## REQUIREMENT
Would you please copy every line of the material that follows, exactly as it reads?

(DATA SECTION)

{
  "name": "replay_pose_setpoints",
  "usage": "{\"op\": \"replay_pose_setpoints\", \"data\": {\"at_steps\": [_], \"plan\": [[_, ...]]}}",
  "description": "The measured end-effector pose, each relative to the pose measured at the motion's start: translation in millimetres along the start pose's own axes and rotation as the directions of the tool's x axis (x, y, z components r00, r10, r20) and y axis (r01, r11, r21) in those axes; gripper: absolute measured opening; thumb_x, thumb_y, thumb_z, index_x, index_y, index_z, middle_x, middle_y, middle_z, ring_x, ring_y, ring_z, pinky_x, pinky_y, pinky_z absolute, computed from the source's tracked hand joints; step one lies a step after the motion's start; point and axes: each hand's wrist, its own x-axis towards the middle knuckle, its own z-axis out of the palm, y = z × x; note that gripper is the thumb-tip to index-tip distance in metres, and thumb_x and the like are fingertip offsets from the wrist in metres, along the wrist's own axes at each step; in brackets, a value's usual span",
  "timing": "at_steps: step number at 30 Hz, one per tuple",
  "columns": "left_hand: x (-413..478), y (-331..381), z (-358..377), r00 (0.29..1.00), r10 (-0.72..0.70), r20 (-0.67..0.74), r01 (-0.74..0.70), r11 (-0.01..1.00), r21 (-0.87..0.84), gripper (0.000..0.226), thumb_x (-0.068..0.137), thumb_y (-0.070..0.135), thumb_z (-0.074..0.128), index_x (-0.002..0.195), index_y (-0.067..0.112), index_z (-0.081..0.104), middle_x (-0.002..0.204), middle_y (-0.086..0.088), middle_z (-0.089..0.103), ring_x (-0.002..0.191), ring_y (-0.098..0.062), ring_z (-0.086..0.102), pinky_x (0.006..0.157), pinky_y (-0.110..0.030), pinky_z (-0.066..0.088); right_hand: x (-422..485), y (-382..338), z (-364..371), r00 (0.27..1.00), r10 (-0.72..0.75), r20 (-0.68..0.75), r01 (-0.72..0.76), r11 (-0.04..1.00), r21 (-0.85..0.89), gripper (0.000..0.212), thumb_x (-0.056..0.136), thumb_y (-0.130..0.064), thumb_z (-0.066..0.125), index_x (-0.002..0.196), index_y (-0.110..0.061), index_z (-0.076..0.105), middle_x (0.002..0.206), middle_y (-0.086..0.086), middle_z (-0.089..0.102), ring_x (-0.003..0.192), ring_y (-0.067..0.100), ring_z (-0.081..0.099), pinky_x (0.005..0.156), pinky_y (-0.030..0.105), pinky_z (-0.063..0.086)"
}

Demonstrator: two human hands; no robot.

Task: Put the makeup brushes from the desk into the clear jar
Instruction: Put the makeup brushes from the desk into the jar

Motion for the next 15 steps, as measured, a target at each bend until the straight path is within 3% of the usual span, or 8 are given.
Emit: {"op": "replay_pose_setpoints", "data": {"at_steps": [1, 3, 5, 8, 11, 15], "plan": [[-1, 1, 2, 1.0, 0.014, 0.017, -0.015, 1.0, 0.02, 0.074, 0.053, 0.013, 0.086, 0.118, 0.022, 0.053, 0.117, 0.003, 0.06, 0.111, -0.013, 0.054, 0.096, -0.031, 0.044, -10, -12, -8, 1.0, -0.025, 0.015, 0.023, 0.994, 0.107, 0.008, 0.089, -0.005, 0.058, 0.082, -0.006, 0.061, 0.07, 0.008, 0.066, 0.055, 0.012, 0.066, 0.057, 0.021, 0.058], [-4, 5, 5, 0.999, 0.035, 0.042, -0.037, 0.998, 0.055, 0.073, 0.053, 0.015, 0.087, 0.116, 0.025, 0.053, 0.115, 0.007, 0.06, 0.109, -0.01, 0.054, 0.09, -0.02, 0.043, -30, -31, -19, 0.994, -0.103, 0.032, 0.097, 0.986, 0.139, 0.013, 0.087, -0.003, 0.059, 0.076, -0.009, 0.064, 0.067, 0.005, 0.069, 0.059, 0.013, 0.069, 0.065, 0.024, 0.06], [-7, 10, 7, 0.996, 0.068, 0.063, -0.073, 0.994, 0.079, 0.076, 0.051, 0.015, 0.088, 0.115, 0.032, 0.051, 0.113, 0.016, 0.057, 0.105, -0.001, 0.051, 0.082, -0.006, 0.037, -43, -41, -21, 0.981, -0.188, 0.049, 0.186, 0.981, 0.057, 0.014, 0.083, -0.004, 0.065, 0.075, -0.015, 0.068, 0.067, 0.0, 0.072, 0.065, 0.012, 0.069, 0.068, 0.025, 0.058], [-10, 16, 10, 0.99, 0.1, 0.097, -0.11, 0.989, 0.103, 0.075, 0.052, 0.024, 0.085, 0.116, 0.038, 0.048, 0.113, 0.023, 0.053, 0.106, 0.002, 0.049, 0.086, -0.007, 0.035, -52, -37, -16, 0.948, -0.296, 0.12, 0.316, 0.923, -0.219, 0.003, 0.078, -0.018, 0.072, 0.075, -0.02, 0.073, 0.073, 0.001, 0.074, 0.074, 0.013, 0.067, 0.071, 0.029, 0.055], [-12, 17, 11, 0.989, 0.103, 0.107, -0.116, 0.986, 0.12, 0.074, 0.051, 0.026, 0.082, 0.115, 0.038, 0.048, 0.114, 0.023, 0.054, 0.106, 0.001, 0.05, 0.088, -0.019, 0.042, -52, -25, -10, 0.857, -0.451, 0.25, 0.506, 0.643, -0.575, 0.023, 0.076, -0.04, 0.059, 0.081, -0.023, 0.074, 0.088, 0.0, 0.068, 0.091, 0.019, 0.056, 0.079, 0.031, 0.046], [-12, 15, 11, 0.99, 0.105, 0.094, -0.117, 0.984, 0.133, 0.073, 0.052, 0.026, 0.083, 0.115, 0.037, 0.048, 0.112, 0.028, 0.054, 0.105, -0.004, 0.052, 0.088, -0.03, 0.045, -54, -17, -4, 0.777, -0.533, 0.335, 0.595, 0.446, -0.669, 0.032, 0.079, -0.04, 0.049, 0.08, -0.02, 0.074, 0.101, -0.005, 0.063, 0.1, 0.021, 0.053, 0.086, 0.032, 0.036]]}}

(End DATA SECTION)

## SOLUTION FOR THIS EXERCISE
{
  "name": "replay_pose_setpoints",
  "usage": "{\"op\": \"replay_pose_setpoints\", \"data\": {\"at_steps\": [_], \"plan\": [[_, ...]]}}",
  "description": "The measured end-effector pose, each relative to the pose measured at the motion's start: translation in millimetres along the start pose's own axes and rotation as the directions of the tool's x axis (x, y, z components r00, r10, r20) and y axis (r01, r11, r21) in those axes; gripper: absolute measured opening; thumb_x, thumb_y, thumb_z, index_x, index_y, index_z, middle_x, middle_y, middle_z, ring_x, ring_y, ring_z, pinky_x, pinky_y, pinky_z absolute, computed from the source's tracked hand joints; step one lies a step after the motion's start; point and axes: each hand's wrist, its own x-axis towards the middle knuckle, its own z-axis out of the palm, y = z × x; note that gripper is the thumb-tip to index-tip distance in metres, and thumb_x and the like are fingertip offsets from the wrist in metres, along the wrist's own axes at each step; in brackets, a value's usual span",
  "timing": "at_steps: step number at 30 Hz, one per tuple",
  "columns": "left_hand: x (-413..478), y (-331..381), z (-358..377), r00 (0.29..1.00), r10 (-0.72..0.70), r20 (-0.67..0.74), r01 (-0.74..0.70), r11 (-0.01..1.00), r21 (-0.87..0.84), gripper (0.000..0.226), thumb_x (-0.068..0.137), thumb_y (-0.070..0.135), thumb_z (-0.074..0.128), index_x (-0.002..0.195), index_y (-0.067..0.112), index_z (-0.081..0.104), middle_x (-0.002..0.204), middle_y (-0.086..0.088), middle_z (-0.089..0.103), ring_x (-0.002..0.191), ring_y (-0.098..0.062), ring_z (-0.086..0.102), pinky_x (0.006..0.157), pinky_y (-0.110..0.030), pinky_z (-0.066..0.088); right_hand: x (-422..485), y (-382..338), z (-364..371), r00 (0.27..1.00), r10 (-0.72..0.75), r20 (-0.68..0.75), r01 (-0.72..0.76), r11 (-0.04..1.00), r21 (-0.85..0.89), gripper (0.000..0.212), thumb_x (-0.056..0.136), thumb_y (-0.130..0.064), thumb_z (-0.066..0.125), index_x (-0.002..0.196), index_y (-0.110..0.061), index_z (-0.076..0.105), middle_x (0.002..0.206), middle_y (-0.086..0.086), middle_z (-0.089..0.102), ring_x (-0.003..0.192), ring_y (-0.067..0.100), ring_z (-0.081..0.099), pinky_x (0.005..0.156), pinky_y (-0.030..0.105), pinky_z (-0.063..0.086)"
}

Demonstrator: two human hands; no robot.

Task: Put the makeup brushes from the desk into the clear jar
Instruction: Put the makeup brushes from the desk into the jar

Motion for the next 15 steps, as measured, a target at each bend until the straight path is within 3% of the usual span, or 8 are given.
Emit: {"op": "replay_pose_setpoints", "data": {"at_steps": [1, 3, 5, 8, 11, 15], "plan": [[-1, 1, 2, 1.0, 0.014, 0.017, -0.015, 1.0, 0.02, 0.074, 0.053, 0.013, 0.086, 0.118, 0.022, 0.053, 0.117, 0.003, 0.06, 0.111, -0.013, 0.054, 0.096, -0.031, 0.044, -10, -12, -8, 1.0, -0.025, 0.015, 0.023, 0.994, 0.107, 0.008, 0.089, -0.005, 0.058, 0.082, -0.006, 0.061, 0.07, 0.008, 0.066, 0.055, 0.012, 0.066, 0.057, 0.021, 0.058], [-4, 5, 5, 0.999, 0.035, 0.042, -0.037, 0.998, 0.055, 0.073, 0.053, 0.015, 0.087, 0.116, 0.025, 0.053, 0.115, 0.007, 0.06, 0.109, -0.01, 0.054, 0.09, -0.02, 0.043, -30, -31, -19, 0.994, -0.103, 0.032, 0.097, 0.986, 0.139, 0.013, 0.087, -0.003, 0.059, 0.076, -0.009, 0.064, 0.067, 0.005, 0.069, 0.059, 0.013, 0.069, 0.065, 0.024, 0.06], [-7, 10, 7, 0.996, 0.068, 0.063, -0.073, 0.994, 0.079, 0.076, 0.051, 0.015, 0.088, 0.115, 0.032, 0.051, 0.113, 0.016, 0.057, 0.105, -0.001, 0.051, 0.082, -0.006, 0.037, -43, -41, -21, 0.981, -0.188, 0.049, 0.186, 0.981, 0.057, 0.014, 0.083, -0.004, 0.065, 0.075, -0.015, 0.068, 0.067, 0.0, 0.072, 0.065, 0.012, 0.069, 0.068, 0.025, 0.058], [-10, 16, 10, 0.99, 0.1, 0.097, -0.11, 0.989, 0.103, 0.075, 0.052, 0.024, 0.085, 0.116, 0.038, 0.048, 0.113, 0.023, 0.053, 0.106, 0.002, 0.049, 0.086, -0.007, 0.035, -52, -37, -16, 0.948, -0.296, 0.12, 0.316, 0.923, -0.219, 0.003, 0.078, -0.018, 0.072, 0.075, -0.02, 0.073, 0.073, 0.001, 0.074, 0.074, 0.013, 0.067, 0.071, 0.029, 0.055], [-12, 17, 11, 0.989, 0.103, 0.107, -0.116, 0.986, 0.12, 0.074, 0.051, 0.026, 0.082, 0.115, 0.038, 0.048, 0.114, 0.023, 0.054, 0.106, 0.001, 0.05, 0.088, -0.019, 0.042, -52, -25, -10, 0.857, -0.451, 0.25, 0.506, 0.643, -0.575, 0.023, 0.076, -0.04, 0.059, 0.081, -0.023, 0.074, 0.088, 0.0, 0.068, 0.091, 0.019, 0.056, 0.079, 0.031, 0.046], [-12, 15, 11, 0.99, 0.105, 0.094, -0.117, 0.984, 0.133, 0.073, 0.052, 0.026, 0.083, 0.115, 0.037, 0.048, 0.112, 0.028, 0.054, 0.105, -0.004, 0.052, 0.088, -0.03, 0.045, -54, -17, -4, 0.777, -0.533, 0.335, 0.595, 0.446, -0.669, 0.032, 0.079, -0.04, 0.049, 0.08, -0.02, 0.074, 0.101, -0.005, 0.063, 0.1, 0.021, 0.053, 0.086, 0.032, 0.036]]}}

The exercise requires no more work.